AIM OF THE EXERCISE → Find out how many lines of the material contain the string "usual" and give only that figure.

DATA EXTRACT →
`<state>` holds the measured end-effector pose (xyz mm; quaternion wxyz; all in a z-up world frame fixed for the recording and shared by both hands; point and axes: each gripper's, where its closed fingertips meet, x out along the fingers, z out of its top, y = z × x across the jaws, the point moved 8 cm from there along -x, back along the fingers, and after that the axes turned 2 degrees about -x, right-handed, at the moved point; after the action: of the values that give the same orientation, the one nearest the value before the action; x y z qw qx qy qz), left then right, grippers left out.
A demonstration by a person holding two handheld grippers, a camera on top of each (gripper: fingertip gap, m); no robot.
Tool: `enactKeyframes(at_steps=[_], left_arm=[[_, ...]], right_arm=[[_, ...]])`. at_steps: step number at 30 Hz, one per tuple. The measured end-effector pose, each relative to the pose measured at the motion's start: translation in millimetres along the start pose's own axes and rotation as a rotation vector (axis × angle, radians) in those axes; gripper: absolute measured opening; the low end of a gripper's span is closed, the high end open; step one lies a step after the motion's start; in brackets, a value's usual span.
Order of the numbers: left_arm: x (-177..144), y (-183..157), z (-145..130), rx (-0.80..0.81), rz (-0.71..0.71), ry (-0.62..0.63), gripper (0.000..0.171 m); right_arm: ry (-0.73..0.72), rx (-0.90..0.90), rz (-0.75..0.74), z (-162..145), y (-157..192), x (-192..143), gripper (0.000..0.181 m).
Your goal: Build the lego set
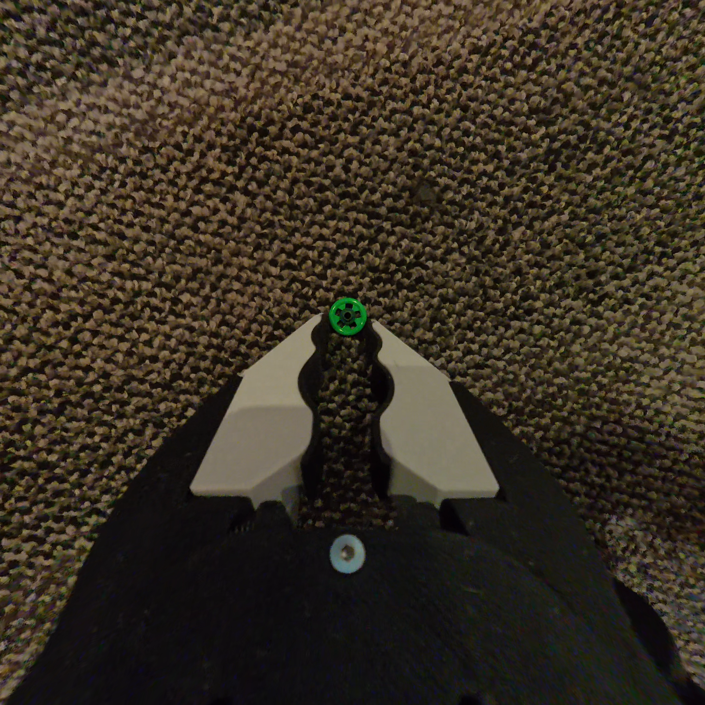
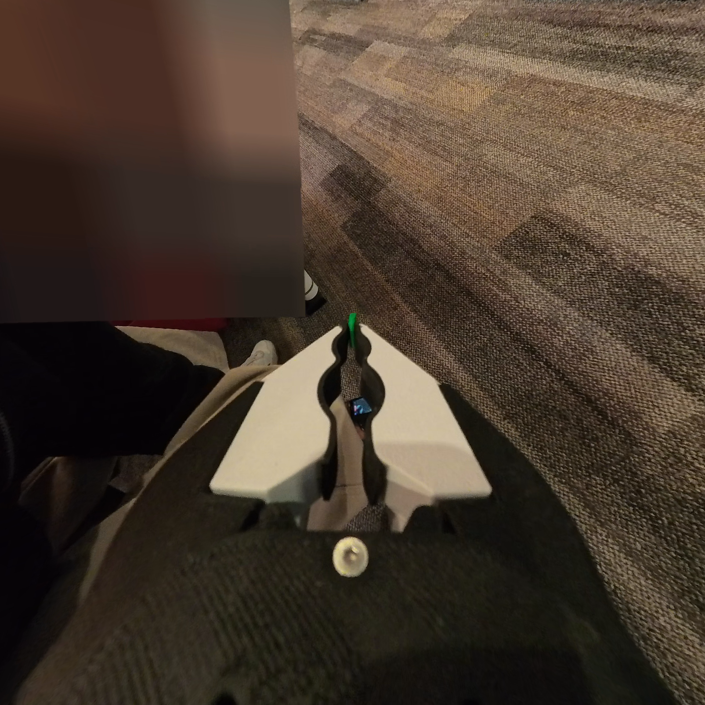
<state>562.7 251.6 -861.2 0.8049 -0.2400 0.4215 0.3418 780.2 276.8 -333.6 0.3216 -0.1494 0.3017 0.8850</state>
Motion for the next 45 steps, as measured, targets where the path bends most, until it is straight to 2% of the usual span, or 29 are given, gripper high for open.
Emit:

RESPONSE AREA → 2